*THE PROBLEM*
Write out each line of the material below exactly as given.
***** DATA BLOCK
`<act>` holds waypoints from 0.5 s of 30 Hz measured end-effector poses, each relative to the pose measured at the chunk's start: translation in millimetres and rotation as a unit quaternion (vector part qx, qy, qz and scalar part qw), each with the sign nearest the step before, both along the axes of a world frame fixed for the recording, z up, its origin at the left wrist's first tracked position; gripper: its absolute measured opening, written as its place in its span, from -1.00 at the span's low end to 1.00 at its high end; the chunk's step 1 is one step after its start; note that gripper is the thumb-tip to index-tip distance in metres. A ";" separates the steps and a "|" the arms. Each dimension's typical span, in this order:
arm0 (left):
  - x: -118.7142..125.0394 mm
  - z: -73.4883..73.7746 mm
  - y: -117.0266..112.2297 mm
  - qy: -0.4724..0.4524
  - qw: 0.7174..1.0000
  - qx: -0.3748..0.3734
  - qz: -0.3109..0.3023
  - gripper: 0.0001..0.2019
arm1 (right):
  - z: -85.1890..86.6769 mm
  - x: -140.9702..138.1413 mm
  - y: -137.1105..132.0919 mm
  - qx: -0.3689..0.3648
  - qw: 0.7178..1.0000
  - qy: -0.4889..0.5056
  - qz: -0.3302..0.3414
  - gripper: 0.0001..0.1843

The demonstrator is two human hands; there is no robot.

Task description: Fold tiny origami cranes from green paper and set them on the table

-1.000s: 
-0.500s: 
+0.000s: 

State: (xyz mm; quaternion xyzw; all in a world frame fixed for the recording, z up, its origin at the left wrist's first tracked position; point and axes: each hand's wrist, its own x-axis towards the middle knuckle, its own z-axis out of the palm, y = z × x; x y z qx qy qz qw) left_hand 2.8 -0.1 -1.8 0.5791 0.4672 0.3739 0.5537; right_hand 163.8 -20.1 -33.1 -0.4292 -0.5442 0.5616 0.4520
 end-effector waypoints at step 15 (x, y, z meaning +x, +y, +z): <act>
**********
*WRITTEN REPLY*
`<act>` holds waypoints from 0.5 s of 30 Hz measured end-effector poses, each relative to the pose measured at the chunk's start: translation in millimetres and rotation as a unit quaternion (vector part qx, qy, qz and scalar part qw), each with the sign nearest the step before, both along the axes of a world frame fixed for the recording, z up, its origin at the left wrist's first tracked position; gripper: its absolute measured opening, written as its place in its span, from -1.00 at the span's low end to 1.00 at its high end; the chunk's step 1 is one step after its start; note that gripper is the thumb-tip to index-tip distance in metres. A ";" separates the steps and a "|" the arms. Each dimension's typical span, in this order:
arm0 (left):
  - x: -118.7142..125.0394 mm
  - z: -73.4883..73.7746 mm
  - y: -117.0266..112.2297 mm
  - qy: -0.4724..0.4524
  - qw: 0.7174..1.0000
  - qx: -0.3748..0.3734
  - qz: -0.3109..0.3023
  - gripper: 0.0001..0.2019
arm1 (right):
  - z: -85.1890..86.6769 mm
  - x: -140.9702..138.1413 mm
  - y: -137.1105..132.0919 mm
  - qx: -0.3689..0.3648
  - qw: 0.7178..1.0000
  - qy: -0.4889..0.5056
  - qz: -0.3302..0.3414
  - gripper: 0.0001..0.1843

The demonstrator is two human hands; there is no robot.

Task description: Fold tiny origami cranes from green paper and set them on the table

-1.000s: 
-0.500s: 
+0.000s: 

State: (xyz mm; quaternion xyzw; all in a world frame fixed for the recording, z up, its origin at the left wrist's first tracked position; point and axes: each hand's wrist, its own x-axis towards the middle knuckle, its own z-axis out of the palm, y = z × x; x y z qx qy qz qw) left_hand 2.8 -0.1 -1.8 0.5791 0.4672 0.3739 0.5537; right_hand 163.8 -20.1 -33.1 -0.4292 -0.5442 0.5616 0.4520
 end-effector waypoints at step 15 (x, y, z meaning +x, +y, +z): <act>

The exercise is now done.